● Exercise details: Please restate the records that follow word for word, omitting any images.

● Stored entries:

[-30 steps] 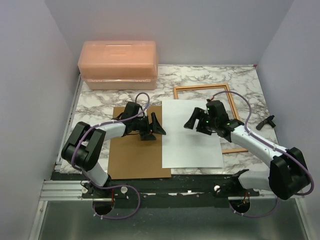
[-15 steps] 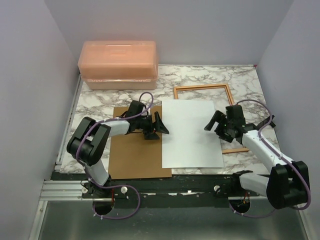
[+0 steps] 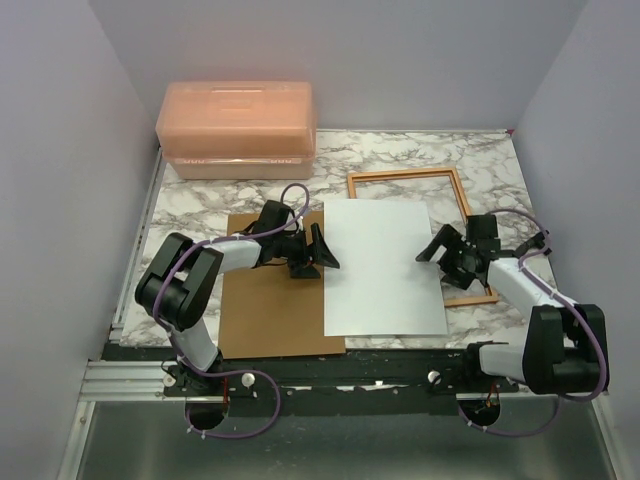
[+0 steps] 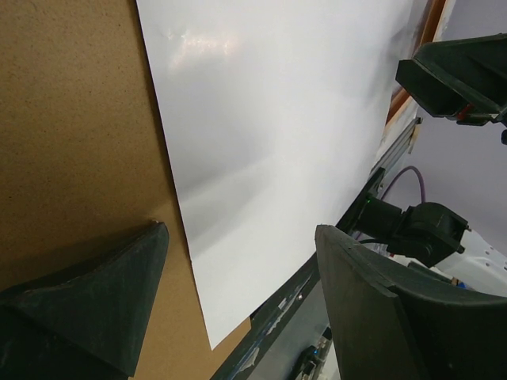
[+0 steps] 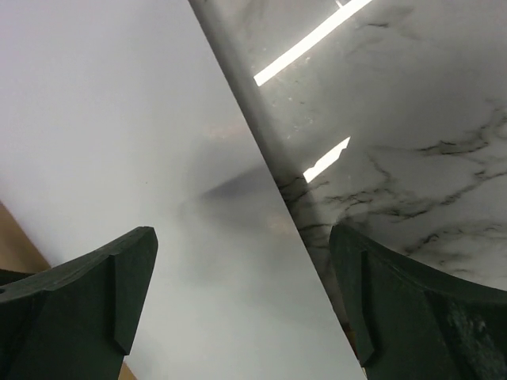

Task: Put the photo into the frame
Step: Pick up the photo from the photo frame.

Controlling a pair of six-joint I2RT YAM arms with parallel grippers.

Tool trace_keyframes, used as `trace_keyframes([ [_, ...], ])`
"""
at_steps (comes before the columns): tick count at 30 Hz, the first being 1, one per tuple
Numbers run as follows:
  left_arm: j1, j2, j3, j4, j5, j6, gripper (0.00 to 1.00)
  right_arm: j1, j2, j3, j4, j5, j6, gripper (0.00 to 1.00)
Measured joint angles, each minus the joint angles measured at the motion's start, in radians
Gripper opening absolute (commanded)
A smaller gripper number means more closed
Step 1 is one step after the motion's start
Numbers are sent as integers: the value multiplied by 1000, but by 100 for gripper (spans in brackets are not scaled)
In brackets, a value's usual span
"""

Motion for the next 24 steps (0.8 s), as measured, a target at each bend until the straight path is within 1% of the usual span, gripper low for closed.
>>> trace_keyframes([
  [2, 0, 1, 0, 0, 0, 2, 75, -5, 3, -6, 29, -45, -8, 97],
  [8, -2, 7, 2, 1, 2, 4, 74, -11, -6, -39, 98, -209, -34, 91],
  [13, -4, 14, 9, 1, 5, 5, 74, -13, -66, -60, 129, -338, -35, 86],
  [18, -5, 15, 11, -2, 5, 11, 74, -13, -136, -63, 195, -452, -2, 81],
  [21, -6, 15, 16, -13, 5, 24, 74, -13, -152, -63, 230, -493, 14, 67],
  [22, -6, 15, 18, -16, 5, 27, 74, -13, -152, -63, 236, -500, 18, 64],
  [23, -6, 15, 19, -18, 5, 29, 74, -13, -152, -63, 240, -504, 21, 63],
  [24, -6, 15, 19, -21, 5, 31, 74, -13, -152, -63, 242, -507, 26, 59],
])
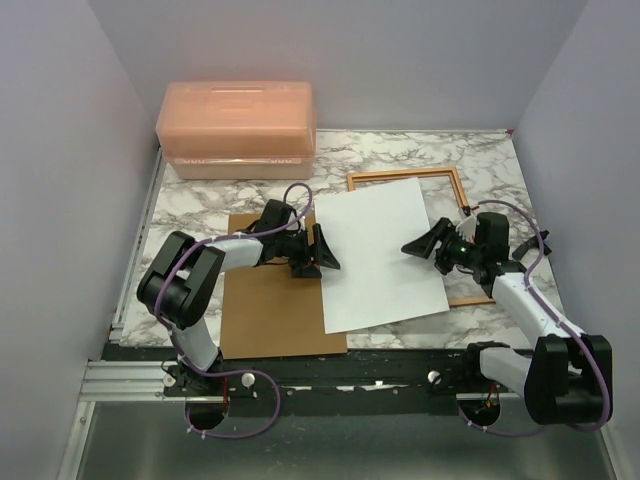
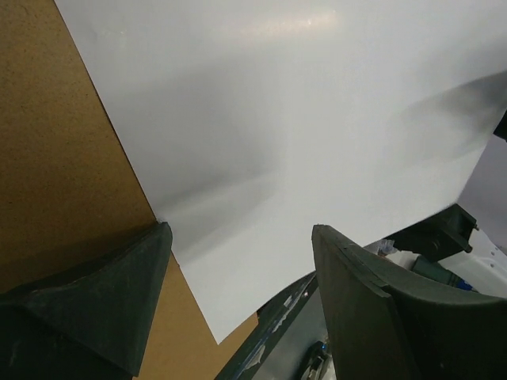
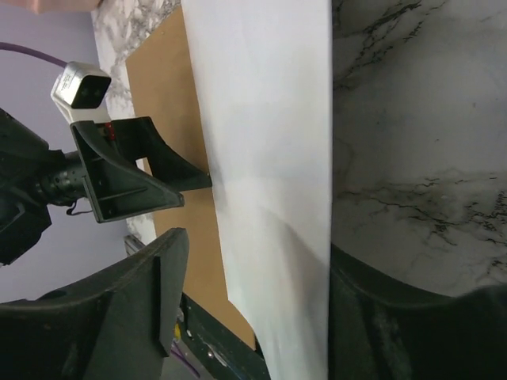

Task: Put the photo into the frame
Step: Pick up the photo from the photo frame.

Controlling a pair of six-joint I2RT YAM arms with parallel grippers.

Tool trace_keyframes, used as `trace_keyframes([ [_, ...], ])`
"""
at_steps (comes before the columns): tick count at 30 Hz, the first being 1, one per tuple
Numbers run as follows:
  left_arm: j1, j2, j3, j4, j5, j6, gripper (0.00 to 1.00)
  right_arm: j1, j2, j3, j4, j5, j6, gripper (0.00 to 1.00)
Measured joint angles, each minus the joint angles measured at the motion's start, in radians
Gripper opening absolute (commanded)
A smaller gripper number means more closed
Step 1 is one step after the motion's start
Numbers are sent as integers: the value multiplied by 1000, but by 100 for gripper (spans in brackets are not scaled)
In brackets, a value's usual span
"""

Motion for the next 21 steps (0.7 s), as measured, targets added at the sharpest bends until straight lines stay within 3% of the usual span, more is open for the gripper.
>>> trace_keyframes([
  [5, -2, 0, 6, -11, -1, 13, 75, 0, 0, 0, -2, -2, 9, 23],
  [7, -3, -2, 6, -15, -2, 17, 75, 0, -5, 13, -28, 8, 4, 15],
  [14, -35, -39, 52, -141, -100, 55, 77, 0, -85, 249, -223, 141, -39, 1],
  [21, -149, -54, 217, -309, -288, 63, 76, 0, -238, 571, -382, 431, -95, 1],
])
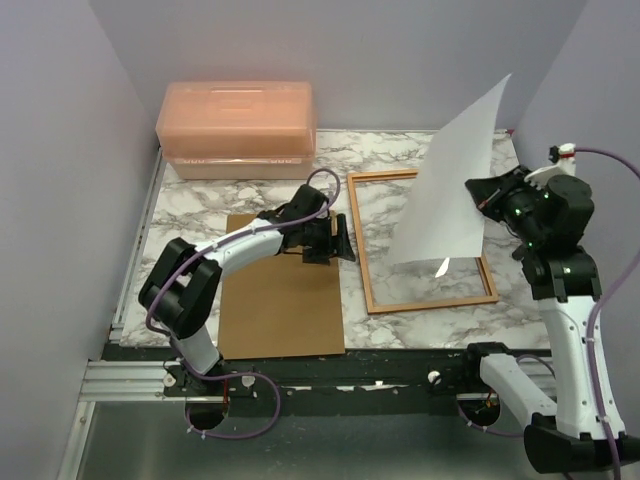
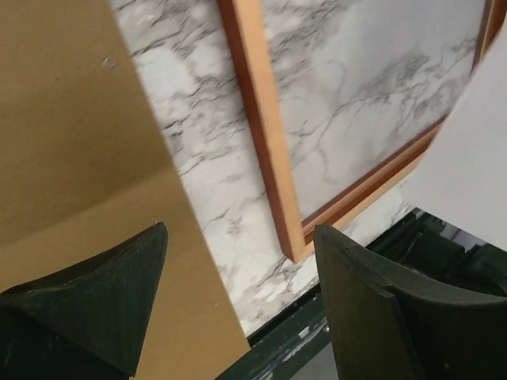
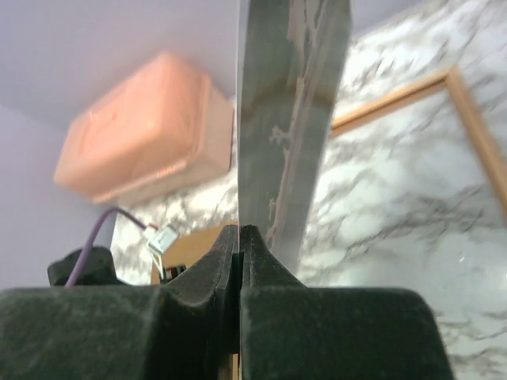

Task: Put the photo into the frame
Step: Pick up the photo from the photo frame, then move the photo frame to the center of the board.

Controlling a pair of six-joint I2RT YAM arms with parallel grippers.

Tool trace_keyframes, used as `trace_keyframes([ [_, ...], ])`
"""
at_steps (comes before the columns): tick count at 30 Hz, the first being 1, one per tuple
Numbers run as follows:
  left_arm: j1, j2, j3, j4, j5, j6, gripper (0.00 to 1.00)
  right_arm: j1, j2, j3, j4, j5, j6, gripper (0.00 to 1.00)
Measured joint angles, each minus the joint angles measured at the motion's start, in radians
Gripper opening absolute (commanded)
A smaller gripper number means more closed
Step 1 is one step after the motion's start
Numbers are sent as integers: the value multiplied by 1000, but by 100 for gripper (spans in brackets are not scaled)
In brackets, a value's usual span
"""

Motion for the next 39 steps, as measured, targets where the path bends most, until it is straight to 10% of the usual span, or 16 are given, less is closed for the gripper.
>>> trace_keyframes([
  [9, -183, 243, 397, -254, -253, -10, 73, 0, -47, 108, -121, 233, -39, 1],
  [14, -236, 389, 534, -399, -352, -11, 55, 0, -39, 79, -157, 249, -40, 1],
  [21, -243, 413, 545, -454, -386, -10, 15, 0, -37, 68, -169, 248, -48, 1],
  [39, -132, 245, 290, -355, -387, 12, 0, 0, 34, 2, -119, -21, -84, 1],
])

● Answer to the problem:
[-30 steps] 
[-15 steps] 
[+0 steps] 
[+0 steps] 
[+0 steps] 

Task: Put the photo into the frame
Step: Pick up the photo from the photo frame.

Controlling a pair of six-joint I2RT YAM arms with parallel grippers.

Tool trace_keyframes, used as `trace_keyframes([ [_, ...], ])`
"""
at_steps (comes before the columns): tick count at 30 Hz, the first being 1, one per tuple
Numbers run as follows:
  left_arm: j1, j2, j3, j4, j5, j6, gripper (0.00 to 1.00)
  right_arm: j1, j2, j3, j4, j5, j6, gripper (0.00 to 1.00)
Measured joint angles, each minus the joint angles measured at the motion's start, in radians
Gripper opening absolute (commanded)
A smaller gripper number means more closed
Step 1 is one step after the motion's start
Numbers are sent as integers: the value multiplied by 1000, but by 100 for gripper (spans in brackets are not scaled)
In brackets, a value's usual span
"""

Motion for the next 24 steps (0.8 s), as measured, a target at each bend until the straight path is within 1% of the usual span, gripper low for closed.
>>> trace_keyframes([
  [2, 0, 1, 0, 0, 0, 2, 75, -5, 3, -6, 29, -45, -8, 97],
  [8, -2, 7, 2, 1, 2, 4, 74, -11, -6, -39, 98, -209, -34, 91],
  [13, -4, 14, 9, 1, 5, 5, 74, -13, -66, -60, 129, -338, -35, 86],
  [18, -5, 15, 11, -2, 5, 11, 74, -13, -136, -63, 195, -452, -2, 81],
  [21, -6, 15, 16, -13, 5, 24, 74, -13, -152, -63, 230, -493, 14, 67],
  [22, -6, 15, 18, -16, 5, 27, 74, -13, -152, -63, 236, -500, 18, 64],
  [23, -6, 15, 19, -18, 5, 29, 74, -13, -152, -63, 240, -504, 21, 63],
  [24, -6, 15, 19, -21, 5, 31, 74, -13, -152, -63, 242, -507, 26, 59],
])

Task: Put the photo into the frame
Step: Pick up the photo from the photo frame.

Controlling a pair of six-joint I2RT YAM arms with parallel grippers.

Tool trace_keyframes, used as `trace_keyframes([ [_, ...], ])`
"""
at_steps (comes before the columns): tick count at 30 Hz, the first being 1, one per tuple
Numbers run as follows:
  left_arm: j1, j2, j3, j4, j5, j6, gripper (0.00 to 1.00)
  right_arm: j1, j2, j3, j4, j5, j6, gripper (0.00 to 1.00)
Measured joint angles, each minus the joint angles measured at the motion's start, in radians
Gripper opening absolute (commanded)
A smaller gripper number means more closed
Step 1 is one step after the motion's start
Numbers are sent as integers: the value multiplied by 1000, but by 100 for gripper (spans in brackets are not scaled)
In brackets, a value's usual span
"""

Motion for the next 21 steps (0.7 s), as measured, targets added at the sharpest bends until straight lines stay within 3% of the usual span, more is open for the gripper.
>>> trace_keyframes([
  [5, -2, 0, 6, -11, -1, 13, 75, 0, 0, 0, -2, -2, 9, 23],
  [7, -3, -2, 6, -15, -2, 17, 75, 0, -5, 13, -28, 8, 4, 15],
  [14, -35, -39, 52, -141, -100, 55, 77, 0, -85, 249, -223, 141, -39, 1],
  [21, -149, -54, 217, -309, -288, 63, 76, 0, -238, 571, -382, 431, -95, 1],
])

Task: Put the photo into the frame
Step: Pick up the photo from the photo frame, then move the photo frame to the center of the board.

Controlling a pair of six-joint I2RT YAM arms with parallel grippers.

Tool trace_keyframes, used as `trace_keyframes([ [_, ...], ])`
"""
at_steps (comes before the columns): tick count at 30 Hz, the first being 1, one per tuple
Numbers run as follows:
  left_arm: j1, j2, j3, j4, j5, j6, gripper (0.00 to 1.00)
  right_arm: j1, j2, j3, j4, j5, j6, gripper (0.00 to 1.00)
Measured joint angles, each minus the joint angles measured at the motion's start, in radians
Gripper opening absolute (commanded)
A smaller gripper number means more closed
Step 1 is one step after the motion's start
Numbers are sent as integers: the value multiplied by 1000, but by 100 for gripper (spans in brackets are not scaled)
In brackets, a value's usual span
"""

Motion for the next 39 steps, as measured, targets where the path bends most, until it is straight to 10% of the usual span, or 16 are given, less is closed for the gripper.
>>> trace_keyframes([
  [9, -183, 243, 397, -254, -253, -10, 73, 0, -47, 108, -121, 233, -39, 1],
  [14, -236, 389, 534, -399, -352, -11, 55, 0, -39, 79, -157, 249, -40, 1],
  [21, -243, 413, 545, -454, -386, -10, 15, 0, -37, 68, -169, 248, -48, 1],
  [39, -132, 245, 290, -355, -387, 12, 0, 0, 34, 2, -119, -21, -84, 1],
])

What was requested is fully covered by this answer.